Your Last Will and Testament sets forth your intentions as to the distribution of those assets subject to probate at the time of your decease. A valid will must be executed by an individual at least 18 years old, of sound mind and free from undue influence and duress. Also, certain formal requirements related to execution and witnesses must be met. A will may be amended or revoked at any time so long as the requirements described above are met. The primary purposes of a will are to indicate whom you wish to name as beneficiaries of your assets as well as what conditions, if any, are placed on those bequests. Your will also indicates whom you wish to appoint to administer your estate, pay any debts and distribute the assets to the beneficiaries. You may also name guardians for minor children and trustees to manage assets that you do not want to be distributed outright to beneficiaries at the time of your death. Should you fail to have a valid will in place at the time of your decease, the probate court will appoint an administrator to administer your estate and distribute your assets in accordance with the state's laws of descent and distribution. This may vary greatly from your intent and desires as to whom you would like to leave your estate assets.
Another beneficial estate planning document
is a general durable power of attorney. It is, in essence, a financial and legal
power of attorney in which you appoint an individual to manage your financial
and legal affairs should you wish for them to do so or should you be unable to
do so yourself. This document usually grants broad powers to include signing
checks, managing accounts, executing deeds or contracts and so forth. It is
durable in that it remains effective if the grantor becomes incapacitated or
incompetent. Most individuals who execute a power of attorney continue to manage
their affairs as long as they are able to, and the power of attorney is not
placed into effect until or if the grantor becomes unable to do so. Failing to
execute a power of attorney while still competent may result in the necessity of
a guardian if an individual later becomes incompetent and unable to manage his
or her affairs. This entails significant time and expense that could have been
avoided with a power of attorney. A power of attorney is also revocable at any
time so long as the individual is competent to do so.
The other two basic estate planning documents address health care issues. A living will sets forth in writing your desire that should your attending physician and at least one other physician determine that you are in a terminal condition or a permanently unconscious state, you do not want to be administered life support should it not provide you with care or comfort or alleviate your pain but merely prolong your life. You may also indicate in a living will whether, should you be permanently unconscious, you wish to be provided with artificial nutrition and hydration, such as feeding tubes, or whether you wish that such care be withdrawn. Your living will can also be used as a "Do Not Resuscitate" order and identification indicating that you do not want CPR administered if you are in a terminal condition or permanently unconscious state. Other health care issues are addressed in a durable power of attorney for health care. This document allows you to appoint an individual to make health care decisions for you should you be unable to do so. This includes both life sustaining issues as well as other health care issues. Both the living will and health care power of attorney should comply with Ohio statutory law relative to these issues that was enacted by the Ohio legislature in October of 1991. Therefore, any health care documents executed prior to this date should probably be revised in order to comply with the requirements of state law.
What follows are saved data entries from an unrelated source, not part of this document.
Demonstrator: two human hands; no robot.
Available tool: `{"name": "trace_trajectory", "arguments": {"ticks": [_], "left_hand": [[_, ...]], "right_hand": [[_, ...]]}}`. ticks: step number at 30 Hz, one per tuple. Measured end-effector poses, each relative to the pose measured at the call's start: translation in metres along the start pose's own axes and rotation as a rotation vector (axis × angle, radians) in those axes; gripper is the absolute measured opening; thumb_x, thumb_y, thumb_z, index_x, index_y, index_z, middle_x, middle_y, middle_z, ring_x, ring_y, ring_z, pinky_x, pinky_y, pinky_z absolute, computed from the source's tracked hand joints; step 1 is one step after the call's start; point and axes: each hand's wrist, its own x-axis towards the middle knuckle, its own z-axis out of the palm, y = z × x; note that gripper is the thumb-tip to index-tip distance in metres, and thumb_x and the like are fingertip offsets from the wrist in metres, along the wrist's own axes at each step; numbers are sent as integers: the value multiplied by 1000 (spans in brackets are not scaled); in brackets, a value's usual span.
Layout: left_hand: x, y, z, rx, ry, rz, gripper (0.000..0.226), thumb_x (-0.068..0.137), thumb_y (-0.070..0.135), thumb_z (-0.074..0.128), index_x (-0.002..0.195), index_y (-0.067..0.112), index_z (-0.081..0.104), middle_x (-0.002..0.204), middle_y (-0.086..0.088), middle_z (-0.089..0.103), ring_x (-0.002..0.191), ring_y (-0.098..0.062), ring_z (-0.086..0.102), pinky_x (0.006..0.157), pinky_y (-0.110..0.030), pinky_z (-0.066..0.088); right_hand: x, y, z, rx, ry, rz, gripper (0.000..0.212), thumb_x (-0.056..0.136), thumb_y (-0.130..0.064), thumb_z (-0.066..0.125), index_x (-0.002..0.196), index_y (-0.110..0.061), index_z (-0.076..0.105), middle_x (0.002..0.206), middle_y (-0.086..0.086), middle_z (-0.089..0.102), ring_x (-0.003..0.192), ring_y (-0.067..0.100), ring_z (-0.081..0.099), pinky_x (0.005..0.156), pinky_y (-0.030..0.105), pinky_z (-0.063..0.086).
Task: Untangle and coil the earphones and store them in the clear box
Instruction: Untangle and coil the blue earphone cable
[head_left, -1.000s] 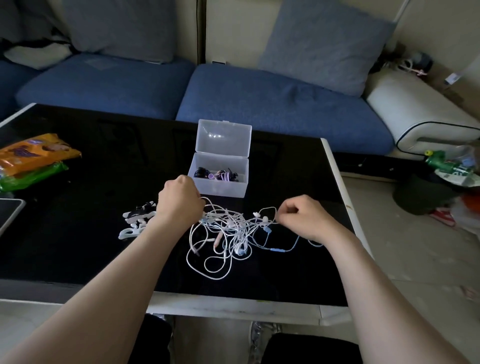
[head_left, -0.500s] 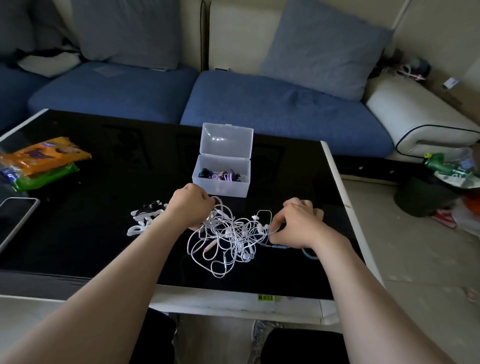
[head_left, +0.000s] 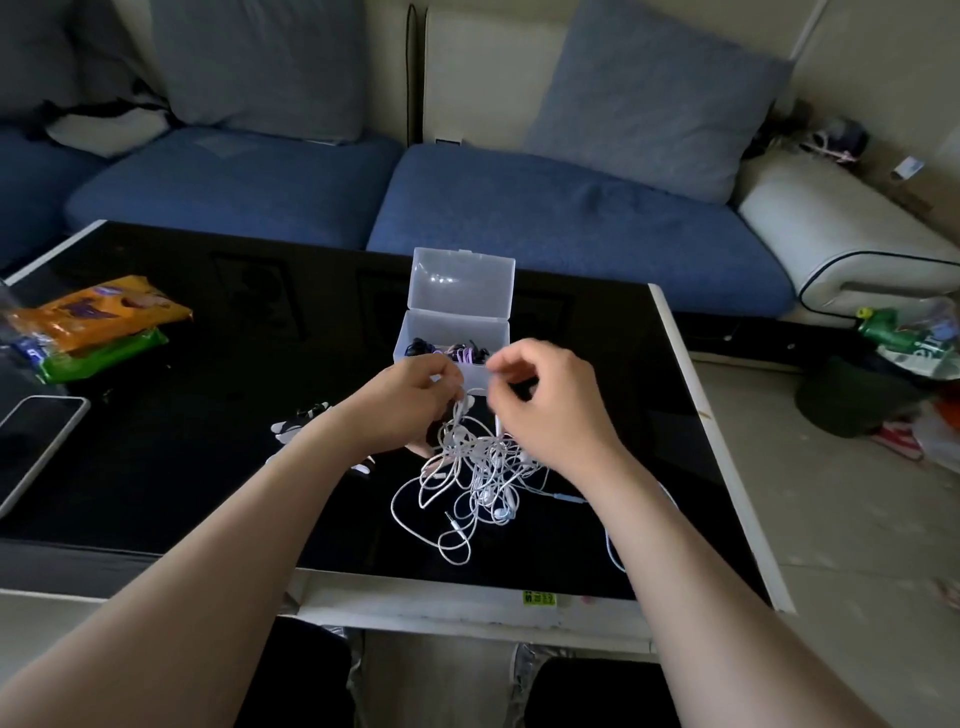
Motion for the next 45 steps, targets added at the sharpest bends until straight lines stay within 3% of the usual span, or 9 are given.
{"name": "trace_trajectory", "arguments": {"ticks": [5,9,14,19,23,26,32,40,45], "left_hand": [[-3,1,-4,44,8,94,28,109,28,51,91,16,69,74,-5,61,68,-14,59,69,-37,66],[-6,7,-5,-132,-9,55,33,110,25,54,99,-2,68,64,1,51,56,-8,53,70,-40,66],[-9,11,-9,-159,18,19,16,97,-3,57,104,1,71,72,1,62,62,-9,65,72,-42,67],[-8,2,-12,271,46,164,43,80,1,74,115,24,66,97,5,61,67,-7,58,62,-14,49],[-4,-2,-13,420,117,192,34,86,1,70,112,23,70,96,15,59,74,-5,58,62,-5,39],[-1,-8,-13,453,123,92,17,99,12,63,101,20,78,87,14,63,84,-15,65,72,-19,45],[-2,-3,-6,-111,74,-167,22,109,10,47,104,2,67,83,-22,78,73,-33,79,62,-36,65],[-2,-7,-8,-213,260,-130,23,101,28,73,90,8,79,74,-9,79,67,-21,78,66,-36,65],[-3,1,-4,-265,211,-94,24,107,18,62,96,5,78,66,-6,71,60,-20,73,64,-35,65]], "right_hand": [[0,0,17,33,-131,79,12,87,-26,82,96,-21,74,82,-8,75,74,4,72,72,23,61],[1,4,15,85,-115,85,13,89,-29,86,93,-22,75,81,-7,75,71,2,70,66,18,56],[3,7,12,79,-162,139,10,96,-28,79,92,-22,72,79,-5,77,70,8,73,66,27,60],[-1,3,14,42,-253,99,8,111,-22,56,103,-20,53,85,3,75,64,18,74,62,41,62],[2,6,15,-69,-174,46,6,112,-23,50,109,-20,47,83,5,65,65,17,61,55,35,44],[2,11,12,21,-147,87,10,111,-16,49,113,-24,43,78,5,61,52,5,53,47,20,36],[4,8,9,84,-169,115,24,101,-3,47,97,-25,58,70,6,61,48,8,42,46,23,34],[2,4,12,118,-212,143,7,91,-35,79,88,-29,80,90,-13,77,82,-2,69,68,9,48],[-1,4,14,64,-249,107,36,72,-61,91,91,-34,77,97,-15,75,88,-2,68,73,16,50]]}}
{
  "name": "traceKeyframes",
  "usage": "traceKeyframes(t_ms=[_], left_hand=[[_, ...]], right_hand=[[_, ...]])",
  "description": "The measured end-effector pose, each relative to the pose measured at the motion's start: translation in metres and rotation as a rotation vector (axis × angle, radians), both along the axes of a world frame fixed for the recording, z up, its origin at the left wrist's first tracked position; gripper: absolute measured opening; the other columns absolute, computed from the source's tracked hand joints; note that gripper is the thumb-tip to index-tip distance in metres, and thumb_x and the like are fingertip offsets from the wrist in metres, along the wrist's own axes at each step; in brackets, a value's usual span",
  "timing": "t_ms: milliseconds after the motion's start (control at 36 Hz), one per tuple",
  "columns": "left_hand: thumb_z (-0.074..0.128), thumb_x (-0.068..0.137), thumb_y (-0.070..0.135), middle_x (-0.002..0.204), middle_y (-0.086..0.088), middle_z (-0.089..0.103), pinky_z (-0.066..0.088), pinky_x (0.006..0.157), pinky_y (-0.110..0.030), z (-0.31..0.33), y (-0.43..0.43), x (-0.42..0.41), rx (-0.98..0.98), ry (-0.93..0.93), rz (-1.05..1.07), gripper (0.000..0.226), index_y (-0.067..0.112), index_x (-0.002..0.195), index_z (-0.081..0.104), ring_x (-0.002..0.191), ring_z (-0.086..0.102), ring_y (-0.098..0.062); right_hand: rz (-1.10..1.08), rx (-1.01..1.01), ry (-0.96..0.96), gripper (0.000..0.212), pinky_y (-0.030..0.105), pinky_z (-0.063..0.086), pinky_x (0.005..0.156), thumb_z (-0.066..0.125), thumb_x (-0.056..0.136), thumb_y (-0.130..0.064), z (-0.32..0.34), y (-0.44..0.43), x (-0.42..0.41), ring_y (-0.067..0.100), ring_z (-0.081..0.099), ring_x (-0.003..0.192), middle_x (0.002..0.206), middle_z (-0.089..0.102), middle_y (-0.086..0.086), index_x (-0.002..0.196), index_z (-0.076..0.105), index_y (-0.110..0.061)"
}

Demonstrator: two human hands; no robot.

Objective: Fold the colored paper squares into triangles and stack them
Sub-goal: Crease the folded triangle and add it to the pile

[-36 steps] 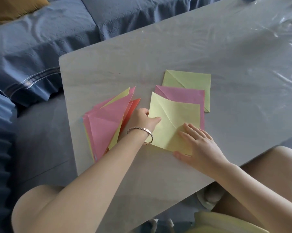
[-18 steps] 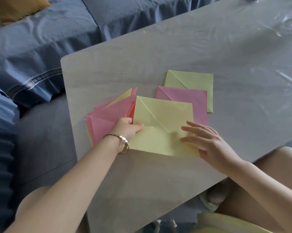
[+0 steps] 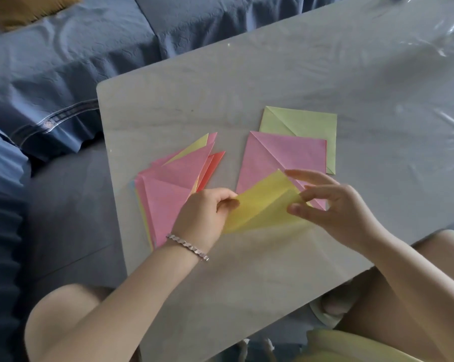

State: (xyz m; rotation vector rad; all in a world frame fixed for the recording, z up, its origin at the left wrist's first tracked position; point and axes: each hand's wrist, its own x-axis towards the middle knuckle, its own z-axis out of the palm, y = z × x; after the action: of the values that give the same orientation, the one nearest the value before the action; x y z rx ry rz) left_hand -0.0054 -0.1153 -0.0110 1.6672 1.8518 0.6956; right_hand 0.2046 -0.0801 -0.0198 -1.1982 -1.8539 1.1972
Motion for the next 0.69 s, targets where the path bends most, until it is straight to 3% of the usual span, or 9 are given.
traceKeyframes(t_ms=[83, 167, 194, 250, 333, 417, 500, 694], left_hand=[[0.058, 0.089, 0.011, 0.066, 0.016, 0.062, 0.041, 0.061, -0.012, 0.002, -0.003, -0.001, -0.021, -0.062, -0.079, 0.015, 0.013, 0.087, 0.073, 0.061, 0.054, 0.003], [0.058, 0.089, 0.016, 0.066, 0.006, 0.065, 0.044, 0.063, -0.022, 0.003, -0.006, -0.002, -0.08, -0.088, -0.102, 0.014, 0.015, 0.083, 0.071, 0.061, 0.054, -0.011], [0.058, 0.089, 0.018, 0.07, -0.001, 0.068, 0.046, 0.066, -0.027, 0.004, -0.007, -0.002, -0.086, -0.101, -0.09, 0.014, 0.016, 0.083, 0.071, 0.066, 0.057, -0.019], [0.058, 0.089, 0.019, 0.078, -0.001, 0.07, 0.047, 0.071, -0.027, 0.006, -0.01, 0.0, -0.058, -0.137, -0.047, 0.014, 0.019, 0.086, 0.071, 0.073, 0.061, -0.016], [0.056, 0.088, 0.032, 0.088, 0.009, 0.069, 0.047, 0.074, -0.014, 0.015, -0.015, 0.008, 0.049, -0.201, 0.005, 0.021, 0.021, 0.101, 0.068, 0.082, 0.062, -0.001], [0.059, 0.079, 0.044, 0.089, 0.017, 0.065, 0.045, 0.079, -0.008, 0.021, -0.019, 0.019, 0.165, -0.243, 0.011, 0.036, 0.022, 0.107, 0.066, 0.087, 0.061, 0.004], [0.068, 0.076, 0.031, 0.084, 0.03, 0.058, 0.042, 0.077, -0.002, 0.02, -0.02, 0.028, 0.324, -0.194, 0.039, 0.029, 0.019, 0.102, 0.069, 0.083, 0.058, 0.013], [0.07, 0.073, 0.02, 0.084, 0.014, 0.068, 0.05, 0.074, -0.013, 0.015, -0.025, 0.036, 0.46, -0.257, 0.148, 0.023, 0.021, 0.096, 0.071, 0.076, 0.065, 0.0]], right_hand=[[-0.056, -0.085, 0.014, 0.013, 0.001, 0.036, 0.085, 0.067, 0.06, -0.044, 0.002, 0.002, -0.003, -0.016, 0.055, 0.097, 0.102, 0.061, -0.034, 0.055, 0.068, -0.032], [-0.118, -0.133, 0.087, 0.015, 0.0, 0.037, 0.065, 0.072, 0.07, -0.024, 0.001, -0.002, -0.005, -0.013, 0.057, 0.063, 0.061, 0.063, -0.028, 0.058, 0.066, -0.03], [-0.144, -0.128, 0.089, 0.017, 0.0, 0.036, 0.06, 0.073, 0.072, -0.019, 0.001, -0.003, -0.006, -0.011, 0.055, 0.055, 0.052, 0.059, -0.025, 0.059, 0.065, -0.026], [-0.191, -0.109, 0.081, 0.02, 0.002, 0.034, 0.053, 0.074, 0.073, -0.015, 0.002, -0.007, -0.008, -0.008, 0.05, 0.047, 0.045, 0.055, -0.022, 0.058, 0.064, -0.023], [-0.229, -0.127, 0.075, 0.02, 0.006, 0.032, 0.046, 0.075, 0.073, -0.016, 0.004, -0.011, -0.015, -0.003, 0.047, 0.041, 0.04, 0.051, -0.018, 0.057, 0.063, -0.021], [-0.234, -0.173, 0.129, 0.012, 0.005, 0.037, 0.052, 0.076, 0.067, -0.027, 0.008, -0.015, -0.022, -0.005, 0.052, 0.048, 0.049, 0.061, -0.017, 0.06, 0.068, -0.021], [-0.22, -0.181, 0.173, 0.021, 0.01, 0.043, 0.06, 0.07, 0.056, -0.039, 0.012, -0.019, -0.027, -0.001, 0.057, 0.057, 0.06, 0.068, -0.011, 0.064, 0.071, -0.02], [-0.203, -0.112, 0.176, 0.027, 0.008, 0.039, 0.059, 0.07, 0.056, -0.041, 0.015, -0.023, -0.031, -0.002, 0.051, 0.056, 0.061, 0.064, -0.009, 0.064, 0.07, -0.015]])
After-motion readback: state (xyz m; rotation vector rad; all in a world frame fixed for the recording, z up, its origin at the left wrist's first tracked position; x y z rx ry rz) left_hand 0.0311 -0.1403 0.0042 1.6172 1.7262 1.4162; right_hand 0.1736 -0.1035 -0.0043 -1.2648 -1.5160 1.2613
Each estate plan should be tailored to an individual's particular
needs and wishes. Some may be more complex than others and require additional
estate planning documents. However, for many individuals, the execution of these
four basic estate planning documents, a will, a general durable power of
attorney, a living will and a durable power of attorney for health care will
serve as adequate planning for the events and situations that may arise during
your lifetime and at the time of your decease.